Directions:
Looking through the data below, work out how many lines have the word "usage". Reply with that number only.
•••••
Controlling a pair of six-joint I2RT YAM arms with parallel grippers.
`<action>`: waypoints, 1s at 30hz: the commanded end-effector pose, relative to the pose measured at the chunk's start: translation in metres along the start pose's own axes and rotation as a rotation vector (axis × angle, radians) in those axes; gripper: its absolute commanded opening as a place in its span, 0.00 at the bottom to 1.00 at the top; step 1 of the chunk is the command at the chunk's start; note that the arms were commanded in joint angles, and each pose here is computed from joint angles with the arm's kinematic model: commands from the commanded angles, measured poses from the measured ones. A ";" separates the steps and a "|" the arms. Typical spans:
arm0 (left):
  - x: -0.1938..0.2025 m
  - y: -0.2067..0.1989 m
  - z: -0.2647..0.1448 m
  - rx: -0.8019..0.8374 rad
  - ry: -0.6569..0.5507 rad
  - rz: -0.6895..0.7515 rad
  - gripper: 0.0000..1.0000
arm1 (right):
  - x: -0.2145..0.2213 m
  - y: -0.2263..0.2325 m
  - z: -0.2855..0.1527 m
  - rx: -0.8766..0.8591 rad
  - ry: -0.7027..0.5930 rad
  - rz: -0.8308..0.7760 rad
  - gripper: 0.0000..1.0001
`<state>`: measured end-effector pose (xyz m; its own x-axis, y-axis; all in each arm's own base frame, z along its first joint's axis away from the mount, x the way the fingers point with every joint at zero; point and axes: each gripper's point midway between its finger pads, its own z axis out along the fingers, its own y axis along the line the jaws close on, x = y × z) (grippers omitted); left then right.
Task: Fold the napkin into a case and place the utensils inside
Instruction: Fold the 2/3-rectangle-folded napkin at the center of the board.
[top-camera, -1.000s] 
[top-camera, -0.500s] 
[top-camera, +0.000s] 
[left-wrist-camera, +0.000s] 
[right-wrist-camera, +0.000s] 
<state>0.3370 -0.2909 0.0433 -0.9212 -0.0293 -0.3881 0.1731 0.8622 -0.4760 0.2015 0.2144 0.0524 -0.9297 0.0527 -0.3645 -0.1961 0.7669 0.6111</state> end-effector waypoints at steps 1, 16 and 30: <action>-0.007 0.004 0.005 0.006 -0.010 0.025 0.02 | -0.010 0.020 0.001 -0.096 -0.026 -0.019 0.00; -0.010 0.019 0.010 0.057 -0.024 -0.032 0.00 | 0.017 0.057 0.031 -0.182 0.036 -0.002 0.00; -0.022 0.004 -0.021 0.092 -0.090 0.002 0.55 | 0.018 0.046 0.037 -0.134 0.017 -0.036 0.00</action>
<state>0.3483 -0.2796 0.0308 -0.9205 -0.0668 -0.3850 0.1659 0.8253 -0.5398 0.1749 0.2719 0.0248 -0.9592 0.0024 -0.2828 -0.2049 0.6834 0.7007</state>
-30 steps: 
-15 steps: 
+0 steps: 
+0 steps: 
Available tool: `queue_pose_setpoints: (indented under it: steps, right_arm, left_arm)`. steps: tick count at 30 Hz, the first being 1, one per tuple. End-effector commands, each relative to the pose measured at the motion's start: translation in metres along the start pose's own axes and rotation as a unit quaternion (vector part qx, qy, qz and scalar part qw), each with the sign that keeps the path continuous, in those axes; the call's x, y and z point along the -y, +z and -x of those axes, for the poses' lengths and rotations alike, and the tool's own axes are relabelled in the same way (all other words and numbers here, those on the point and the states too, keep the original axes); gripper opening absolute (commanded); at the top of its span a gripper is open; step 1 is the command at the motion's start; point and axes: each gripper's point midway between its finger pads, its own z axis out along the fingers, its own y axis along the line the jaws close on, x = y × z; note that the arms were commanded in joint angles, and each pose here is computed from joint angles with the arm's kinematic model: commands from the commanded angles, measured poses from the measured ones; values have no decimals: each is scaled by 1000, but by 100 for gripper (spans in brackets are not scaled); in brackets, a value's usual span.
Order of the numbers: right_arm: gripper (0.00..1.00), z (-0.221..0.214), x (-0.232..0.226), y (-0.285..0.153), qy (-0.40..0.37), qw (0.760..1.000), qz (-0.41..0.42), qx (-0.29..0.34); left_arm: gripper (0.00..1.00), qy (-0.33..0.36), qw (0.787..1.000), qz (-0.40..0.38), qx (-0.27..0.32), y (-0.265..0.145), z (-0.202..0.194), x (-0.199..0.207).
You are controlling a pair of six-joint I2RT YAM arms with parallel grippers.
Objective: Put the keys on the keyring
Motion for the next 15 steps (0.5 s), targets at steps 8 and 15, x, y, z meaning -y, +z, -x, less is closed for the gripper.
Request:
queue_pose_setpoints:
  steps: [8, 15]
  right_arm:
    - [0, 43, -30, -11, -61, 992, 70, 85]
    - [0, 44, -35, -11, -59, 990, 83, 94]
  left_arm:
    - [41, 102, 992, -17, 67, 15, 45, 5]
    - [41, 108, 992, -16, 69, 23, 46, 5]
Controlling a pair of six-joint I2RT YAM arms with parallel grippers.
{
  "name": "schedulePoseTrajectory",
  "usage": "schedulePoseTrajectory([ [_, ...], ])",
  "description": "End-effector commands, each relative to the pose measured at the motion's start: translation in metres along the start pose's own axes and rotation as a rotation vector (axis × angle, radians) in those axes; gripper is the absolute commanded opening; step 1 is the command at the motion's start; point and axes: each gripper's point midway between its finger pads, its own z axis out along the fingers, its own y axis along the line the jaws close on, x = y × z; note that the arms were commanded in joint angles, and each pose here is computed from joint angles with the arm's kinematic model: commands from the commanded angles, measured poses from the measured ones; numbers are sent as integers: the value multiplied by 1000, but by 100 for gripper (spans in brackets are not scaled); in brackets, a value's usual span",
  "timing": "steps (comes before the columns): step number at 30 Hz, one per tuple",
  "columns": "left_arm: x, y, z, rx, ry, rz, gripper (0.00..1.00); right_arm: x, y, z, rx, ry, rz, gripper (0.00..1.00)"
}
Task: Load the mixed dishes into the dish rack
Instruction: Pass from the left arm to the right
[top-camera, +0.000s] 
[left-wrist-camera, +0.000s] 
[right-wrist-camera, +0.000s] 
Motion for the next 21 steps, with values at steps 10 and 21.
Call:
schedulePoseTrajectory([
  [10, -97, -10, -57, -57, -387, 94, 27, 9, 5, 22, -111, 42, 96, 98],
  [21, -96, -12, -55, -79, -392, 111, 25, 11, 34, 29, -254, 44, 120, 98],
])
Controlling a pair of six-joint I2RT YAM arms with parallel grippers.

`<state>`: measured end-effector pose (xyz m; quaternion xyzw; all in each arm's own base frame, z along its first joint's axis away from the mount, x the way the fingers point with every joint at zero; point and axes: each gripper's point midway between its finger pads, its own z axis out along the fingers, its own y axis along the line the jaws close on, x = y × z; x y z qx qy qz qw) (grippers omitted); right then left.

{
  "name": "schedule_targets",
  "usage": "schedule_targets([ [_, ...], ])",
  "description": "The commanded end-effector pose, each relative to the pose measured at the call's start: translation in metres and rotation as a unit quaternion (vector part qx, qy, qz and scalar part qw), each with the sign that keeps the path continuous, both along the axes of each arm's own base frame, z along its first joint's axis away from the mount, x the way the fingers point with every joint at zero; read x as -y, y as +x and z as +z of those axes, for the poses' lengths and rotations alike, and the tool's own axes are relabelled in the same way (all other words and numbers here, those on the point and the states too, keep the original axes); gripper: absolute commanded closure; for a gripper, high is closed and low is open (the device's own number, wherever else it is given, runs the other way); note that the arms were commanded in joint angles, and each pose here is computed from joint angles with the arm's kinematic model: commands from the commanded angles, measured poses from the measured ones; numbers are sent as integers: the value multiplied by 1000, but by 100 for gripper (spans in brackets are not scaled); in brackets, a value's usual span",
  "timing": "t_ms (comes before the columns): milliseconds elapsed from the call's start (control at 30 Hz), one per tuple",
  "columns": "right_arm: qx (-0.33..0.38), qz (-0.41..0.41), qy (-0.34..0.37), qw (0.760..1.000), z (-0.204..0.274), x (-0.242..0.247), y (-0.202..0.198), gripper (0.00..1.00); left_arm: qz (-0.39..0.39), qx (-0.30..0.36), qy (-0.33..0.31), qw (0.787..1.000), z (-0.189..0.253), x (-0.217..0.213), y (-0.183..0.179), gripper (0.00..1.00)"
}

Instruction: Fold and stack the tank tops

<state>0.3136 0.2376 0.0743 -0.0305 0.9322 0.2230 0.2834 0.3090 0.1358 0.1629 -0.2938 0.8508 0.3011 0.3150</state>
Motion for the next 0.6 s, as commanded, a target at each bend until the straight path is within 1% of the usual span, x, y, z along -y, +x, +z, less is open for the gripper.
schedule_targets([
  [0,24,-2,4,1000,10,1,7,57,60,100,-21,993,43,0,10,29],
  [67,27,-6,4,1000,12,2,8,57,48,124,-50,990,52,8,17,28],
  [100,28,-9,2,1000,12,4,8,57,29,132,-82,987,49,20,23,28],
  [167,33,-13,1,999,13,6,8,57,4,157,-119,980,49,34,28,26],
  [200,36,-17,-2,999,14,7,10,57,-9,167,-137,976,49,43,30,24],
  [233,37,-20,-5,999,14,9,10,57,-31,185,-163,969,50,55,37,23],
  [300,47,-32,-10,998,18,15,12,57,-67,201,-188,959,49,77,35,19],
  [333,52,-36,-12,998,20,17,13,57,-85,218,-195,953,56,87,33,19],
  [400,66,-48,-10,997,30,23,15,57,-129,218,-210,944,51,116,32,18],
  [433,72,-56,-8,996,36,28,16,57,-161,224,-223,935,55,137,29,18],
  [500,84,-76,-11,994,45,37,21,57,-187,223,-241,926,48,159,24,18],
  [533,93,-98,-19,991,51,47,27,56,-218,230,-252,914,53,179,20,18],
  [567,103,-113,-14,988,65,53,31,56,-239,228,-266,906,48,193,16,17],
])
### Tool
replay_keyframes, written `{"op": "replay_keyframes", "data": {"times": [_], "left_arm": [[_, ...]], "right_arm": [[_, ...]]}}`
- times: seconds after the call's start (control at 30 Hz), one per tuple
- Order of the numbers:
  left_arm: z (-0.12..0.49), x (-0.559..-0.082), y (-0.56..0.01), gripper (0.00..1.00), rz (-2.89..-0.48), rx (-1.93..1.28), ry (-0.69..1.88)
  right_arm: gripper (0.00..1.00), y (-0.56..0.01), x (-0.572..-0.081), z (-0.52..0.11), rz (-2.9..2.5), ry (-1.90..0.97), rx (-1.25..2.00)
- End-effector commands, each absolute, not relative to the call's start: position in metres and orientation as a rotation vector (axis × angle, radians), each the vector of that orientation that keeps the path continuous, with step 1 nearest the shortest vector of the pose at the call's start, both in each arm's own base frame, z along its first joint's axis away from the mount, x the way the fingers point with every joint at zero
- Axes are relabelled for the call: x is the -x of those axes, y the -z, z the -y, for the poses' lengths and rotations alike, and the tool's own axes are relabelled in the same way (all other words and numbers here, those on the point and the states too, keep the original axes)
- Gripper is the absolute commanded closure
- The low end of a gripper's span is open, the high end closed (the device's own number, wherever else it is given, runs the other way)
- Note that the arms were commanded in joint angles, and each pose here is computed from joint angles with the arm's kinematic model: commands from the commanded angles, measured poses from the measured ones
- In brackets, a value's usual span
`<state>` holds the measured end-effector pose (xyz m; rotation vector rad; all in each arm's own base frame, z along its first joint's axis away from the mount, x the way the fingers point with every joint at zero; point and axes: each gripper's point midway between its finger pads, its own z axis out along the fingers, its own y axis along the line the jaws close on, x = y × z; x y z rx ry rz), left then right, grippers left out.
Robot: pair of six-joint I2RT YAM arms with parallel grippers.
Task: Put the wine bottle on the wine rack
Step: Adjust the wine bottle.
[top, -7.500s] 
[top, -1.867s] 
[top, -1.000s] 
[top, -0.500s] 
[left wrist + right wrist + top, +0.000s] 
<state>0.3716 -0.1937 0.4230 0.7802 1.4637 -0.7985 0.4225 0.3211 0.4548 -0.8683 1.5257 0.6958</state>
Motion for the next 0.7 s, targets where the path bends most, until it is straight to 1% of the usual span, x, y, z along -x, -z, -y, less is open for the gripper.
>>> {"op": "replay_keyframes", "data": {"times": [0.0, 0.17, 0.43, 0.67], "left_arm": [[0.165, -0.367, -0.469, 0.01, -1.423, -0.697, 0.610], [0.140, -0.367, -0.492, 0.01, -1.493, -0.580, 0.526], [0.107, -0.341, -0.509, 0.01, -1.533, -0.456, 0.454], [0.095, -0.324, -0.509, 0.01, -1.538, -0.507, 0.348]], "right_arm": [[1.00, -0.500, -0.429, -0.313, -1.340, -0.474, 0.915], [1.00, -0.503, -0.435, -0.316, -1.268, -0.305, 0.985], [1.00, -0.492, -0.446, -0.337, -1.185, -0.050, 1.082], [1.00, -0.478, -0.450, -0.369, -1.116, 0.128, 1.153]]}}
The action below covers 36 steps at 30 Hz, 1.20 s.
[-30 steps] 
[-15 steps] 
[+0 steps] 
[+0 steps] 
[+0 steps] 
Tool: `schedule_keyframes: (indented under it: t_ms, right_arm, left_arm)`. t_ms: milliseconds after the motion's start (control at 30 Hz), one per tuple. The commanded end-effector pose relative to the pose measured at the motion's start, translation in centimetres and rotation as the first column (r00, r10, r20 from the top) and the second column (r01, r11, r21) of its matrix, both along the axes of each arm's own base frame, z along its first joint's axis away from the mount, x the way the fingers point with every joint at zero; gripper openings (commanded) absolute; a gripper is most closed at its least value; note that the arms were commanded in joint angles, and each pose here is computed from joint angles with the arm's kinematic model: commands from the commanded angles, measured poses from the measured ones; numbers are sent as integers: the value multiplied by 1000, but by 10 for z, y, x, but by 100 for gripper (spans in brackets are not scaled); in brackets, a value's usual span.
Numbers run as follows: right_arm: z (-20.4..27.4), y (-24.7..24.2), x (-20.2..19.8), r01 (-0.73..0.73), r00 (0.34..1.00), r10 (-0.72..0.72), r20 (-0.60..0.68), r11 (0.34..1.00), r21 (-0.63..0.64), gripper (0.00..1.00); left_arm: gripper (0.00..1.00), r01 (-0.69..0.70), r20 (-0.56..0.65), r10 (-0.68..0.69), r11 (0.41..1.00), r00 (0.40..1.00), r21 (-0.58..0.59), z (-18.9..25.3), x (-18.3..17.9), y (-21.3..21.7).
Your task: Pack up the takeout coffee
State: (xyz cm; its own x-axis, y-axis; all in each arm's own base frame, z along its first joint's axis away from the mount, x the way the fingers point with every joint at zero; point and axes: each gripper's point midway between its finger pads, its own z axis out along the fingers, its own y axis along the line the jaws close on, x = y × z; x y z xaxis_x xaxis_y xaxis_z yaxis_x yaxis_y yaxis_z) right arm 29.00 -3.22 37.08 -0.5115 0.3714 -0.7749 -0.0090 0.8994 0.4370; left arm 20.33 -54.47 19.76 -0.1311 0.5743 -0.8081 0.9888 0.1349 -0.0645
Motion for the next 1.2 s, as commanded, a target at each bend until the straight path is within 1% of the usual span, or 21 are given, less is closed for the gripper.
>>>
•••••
Answer to the problem:
2